As regras do jogo são simples. Cada encontro dura 50 minutos, com duas redes que se encontram à largura do recinto, quase como no nosso futebol, mas as semelhanças ficam só por aí. As duas equipas têm 27 calcianti (não são permitidas substituições) que lutam pela sobrevivência numa autêntica batalha campal.

Apesar de não parecer, existe um árbitro, seis juízes de linha e um comissário para controlar qualquer luta entre jogadores. A evolução histórica garantiu uma maior segurança aos atletas, que nos antepassados chegavam ao hospital com lesões fatais. Por isso, alguns golpes foram proibidos e há uma maior consciencialização de todos os envolvidos.

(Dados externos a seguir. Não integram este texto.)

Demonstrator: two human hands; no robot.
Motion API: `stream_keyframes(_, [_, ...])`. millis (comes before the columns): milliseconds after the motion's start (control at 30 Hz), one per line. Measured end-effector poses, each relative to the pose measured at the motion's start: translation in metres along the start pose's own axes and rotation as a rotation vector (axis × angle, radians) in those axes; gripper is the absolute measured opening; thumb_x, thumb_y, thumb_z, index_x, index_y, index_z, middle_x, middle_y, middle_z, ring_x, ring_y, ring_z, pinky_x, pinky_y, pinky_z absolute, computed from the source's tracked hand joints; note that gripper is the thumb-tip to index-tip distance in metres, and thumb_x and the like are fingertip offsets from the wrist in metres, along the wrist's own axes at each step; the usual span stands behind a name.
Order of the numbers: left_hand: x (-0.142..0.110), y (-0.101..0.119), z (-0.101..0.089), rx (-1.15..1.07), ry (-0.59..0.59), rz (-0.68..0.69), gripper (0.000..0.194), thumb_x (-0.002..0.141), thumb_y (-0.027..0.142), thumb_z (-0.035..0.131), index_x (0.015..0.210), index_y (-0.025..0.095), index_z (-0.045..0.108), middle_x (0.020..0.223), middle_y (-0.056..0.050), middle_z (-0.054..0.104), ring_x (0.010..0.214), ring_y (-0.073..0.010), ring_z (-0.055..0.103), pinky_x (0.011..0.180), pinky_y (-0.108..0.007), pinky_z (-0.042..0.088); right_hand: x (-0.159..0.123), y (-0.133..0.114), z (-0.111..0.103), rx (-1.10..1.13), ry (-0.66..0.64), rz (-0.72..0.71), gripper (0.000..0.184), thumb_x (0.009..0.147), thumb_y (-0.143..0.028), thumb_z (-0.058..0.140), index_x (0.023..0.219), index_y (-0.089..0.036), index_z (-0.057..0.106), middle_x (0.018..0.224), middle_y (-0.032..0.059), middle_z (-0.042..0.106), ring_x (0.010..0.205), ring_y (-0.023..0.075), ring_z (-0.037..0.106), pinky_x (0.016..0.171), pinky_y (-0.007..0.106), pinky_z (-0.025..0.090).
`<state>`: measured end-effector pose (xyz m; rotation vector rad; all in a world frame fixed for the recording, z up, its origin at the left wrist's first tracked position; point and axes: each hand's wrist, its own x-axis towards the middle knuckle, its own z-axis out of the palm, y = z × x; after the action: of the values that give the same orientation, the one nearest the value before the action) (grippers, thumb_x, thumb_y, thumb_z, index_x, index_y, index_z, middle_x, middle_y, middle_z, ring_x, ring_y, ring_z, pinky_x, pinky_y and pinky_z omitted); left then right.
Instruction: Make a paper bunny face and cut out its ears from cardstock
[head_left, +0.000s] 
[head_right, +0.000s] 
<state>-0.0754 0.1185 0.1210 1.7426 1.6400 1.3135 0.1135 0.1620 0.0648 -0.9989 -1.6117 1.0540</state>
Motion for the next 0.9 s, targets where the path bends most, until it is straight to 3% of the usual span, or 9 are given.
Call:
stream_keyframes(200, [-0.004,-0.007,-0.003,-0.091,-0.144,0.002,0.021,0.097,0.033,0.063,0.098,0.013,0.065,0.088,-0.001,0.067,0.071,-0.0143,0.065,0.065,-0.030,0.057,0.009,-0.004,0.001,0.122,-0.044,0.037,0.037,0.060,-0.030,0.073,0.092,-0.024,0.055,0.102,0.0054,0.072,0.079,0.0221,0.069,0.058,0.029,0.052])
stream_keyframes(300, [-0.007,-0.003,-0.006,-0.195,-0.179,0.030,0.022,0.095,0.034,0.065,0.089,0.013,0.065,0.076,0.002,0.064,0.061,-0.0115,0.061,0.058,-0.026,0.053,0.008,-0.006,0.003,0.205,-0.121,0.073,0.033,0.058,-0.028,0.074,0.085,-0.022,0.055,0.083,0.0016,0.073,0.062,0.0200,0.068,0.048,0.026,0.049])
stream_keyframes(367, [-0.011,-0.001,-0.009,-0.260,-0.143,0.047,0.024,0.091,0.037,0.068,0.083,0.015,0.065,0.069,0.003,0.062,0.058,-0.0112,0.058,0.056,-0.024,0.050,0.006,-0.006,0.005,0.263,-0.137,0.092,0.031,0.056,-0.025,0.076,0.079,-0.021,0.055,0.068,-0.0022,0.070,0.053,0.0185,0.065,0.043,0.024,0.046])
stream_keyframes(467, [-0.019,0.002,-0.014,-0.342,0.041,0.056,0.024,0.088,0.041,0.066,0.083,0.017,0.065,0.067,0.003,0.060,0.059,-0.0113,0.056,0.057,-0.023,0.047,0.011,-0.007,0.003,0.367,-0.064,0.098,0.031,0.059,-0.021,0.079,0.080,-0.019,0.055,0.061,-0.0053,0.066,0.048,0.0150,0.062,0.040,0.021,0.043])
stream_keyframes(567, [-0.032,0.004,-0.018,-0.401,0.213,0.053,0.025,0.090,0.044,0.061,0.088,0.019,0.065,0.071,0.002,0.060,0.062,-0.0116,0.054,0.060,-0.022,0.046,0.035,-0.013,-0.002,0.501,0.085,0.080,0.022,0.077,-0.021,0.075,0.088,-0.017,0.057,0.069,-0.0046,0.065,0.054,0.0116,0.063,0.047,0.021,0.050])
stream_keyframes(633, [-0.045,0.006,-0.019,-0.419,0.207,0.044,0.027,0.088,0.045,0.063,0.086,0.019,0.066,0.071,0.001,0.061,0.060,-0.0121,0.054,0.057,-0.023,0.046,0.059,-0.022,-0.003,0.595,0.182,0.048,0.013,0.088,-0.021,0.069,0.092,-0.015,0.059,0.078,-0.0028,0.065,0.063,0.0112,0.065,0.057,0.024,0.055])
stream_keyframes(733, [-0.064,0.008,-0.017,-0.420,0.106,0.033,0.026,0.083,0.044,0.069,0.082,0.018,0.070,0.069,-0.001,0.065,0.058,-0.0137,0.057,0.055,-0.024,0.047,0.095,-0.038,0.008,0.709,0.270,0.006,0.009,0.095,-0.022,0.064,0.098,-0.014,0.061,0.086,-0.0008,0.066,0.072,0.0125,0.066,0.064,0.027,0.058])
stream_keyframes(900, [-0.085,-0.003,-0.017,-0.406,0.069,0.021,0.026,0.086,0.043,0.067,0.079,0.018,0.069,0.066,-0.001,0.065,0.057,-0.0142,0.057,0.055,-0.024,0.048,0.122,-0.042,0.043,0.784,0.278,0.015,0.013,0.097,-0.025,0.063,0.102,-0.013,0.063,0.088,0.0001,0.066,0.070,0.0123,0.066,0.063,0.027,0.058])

O prémio deve ser muito bom para valer a pena o esforço, deve perguntar. No entanto, quem vence o torneio recebe apenas a simbólica Chianina, um tipo de vaca que é um símbolo da cidade, jamais mal tratada. Além disso, é pago um jantar pela câmara de Florença, mas o verdadeiro troféu é a honra e a forma como dignificaram o quarteirão.

Os murros, as rasteiras e as gotas de sangue estão garantidas em todos os jogos. É rapidamente percetível o porquê de apenas se jogarem três vezes por ano, mas a tradição promete não morrer tão cedo.